L’anno prima, nel corso dell’esame del ddl Fiano sulle modifiche al codice penale riguardanti il reato di propaganda del regime fascista e nazifascista, si prodigò nell’esecuzione di un saluto romano in aula che fece parecchio discutere, criticando duramente il provvedimento: «D’ora in poi, state attenti ad alzare la mano oltre la spalla, state attenti a mettere le mani sui fianchi, state attenti a camminare con la gamba alzata orizzontalmente quando camminate, state attenti ad accentuare il mento. Se voi accentuate il mento, potete essere passibili di due anni di galera! Perché l’accentuare il mento richiama certamente quel mostro, che fu Benito Mussolini», disse con fare ironico.
In ultimo, sono famosi i suoi continui bracci di ferro con l’Anpi, l’Associazione nazionale partigiani italiani. In un post su Facebook, pubblicato nel 2018, ha definito l’associazione «vergognosa» e una «foglia di fico della sinistra, una associazione che sfila con i centri sociali e che fa comodo solo per tenere alto il pericolo di fascismo, che però non c’è più da ben 72 anni».
Anche la sua carriera forense presenta più di una connessione con il fascismo: in quanto avvocato penalista, negli anni Ottanta scelse di fornire rappresentanza legale alla famiglia di Sergio Ramelli, studente militante del Fronte della Gioventù ucciso a Milano il 29 aprile 1975 da un gruppo di militanti di sinistra.
Sempre in riferimento a Ramelli, La Russa partecipa ogni anno alle ricorrenze organizzate per ricordare la sua morte, spesso accompagnate da cortei e manifestazioni di neofascisti. Nel 1971, 24enne, diventò responsabile del Fronte della Gioventù, l’organizzazione giovanile del Movimento Sociale Italiano.
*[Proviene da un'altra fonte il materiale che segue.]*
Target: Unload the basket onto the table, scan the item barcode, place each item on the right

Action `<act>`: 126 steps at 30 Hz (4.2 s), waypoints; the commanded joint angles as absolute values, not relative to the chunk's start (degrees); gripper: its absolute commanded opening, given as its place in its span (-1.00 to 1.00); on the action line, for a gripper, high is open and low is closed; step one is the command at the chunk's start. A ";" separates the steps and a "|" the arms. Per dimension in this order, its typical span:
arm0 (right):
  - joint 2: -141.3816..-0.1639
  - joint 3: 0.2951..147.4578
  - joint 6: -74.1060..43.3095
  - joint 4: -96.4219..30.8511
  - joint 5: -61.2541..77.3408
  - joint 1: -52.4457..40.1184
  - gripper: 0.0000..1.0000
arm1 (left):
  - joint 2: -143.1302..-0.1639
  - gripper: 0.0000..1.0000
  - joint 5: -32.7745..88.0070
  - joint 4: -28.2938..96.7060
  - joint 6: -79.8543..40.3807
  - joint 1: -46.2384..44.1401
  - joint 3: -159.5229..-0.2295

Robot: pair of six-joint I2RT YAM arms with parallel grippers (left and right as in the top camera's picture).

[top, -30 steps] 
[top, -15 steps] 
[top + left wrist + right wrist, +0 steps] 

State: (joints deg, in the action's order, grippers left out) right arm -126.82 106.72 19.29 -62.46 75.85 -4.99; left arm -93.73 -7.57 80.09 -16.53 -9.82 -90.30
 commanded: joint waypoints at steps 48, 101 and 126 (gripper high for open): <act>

In questi anni, consacrò la sua fama di giovane intellettuale di destra: in particolare, nelle ultime ore in molti stanno ricordando la sua partecipazione al film di Marco Bellocchio Sbatti il mostro in prima pagina (1972), che si apre con alcune riprese reali di un comizio a Milano della “maggioranza silenziosa”, un movimento politico anti-comunista a cui aderivano esponenti democristiani, missini, liberali e monarchici.
L’ossessione morbosa per la figura del Duce è una costante nella carriera politica di La Russa: nel 2019, chiamò in causa il vescovo di Ventimiglia, Antonio Suetta, colpevole di non volere acconsentire a celebrare la commemorazione della morte di Mussolini, il 28 aprile. La Russa non era d’accordo: «Non so come possa essere strumento di polemica, solo un ricordo religioso di una persona che non c’è più; e credo che la religione cristiana non preveda divieti di questo tipo».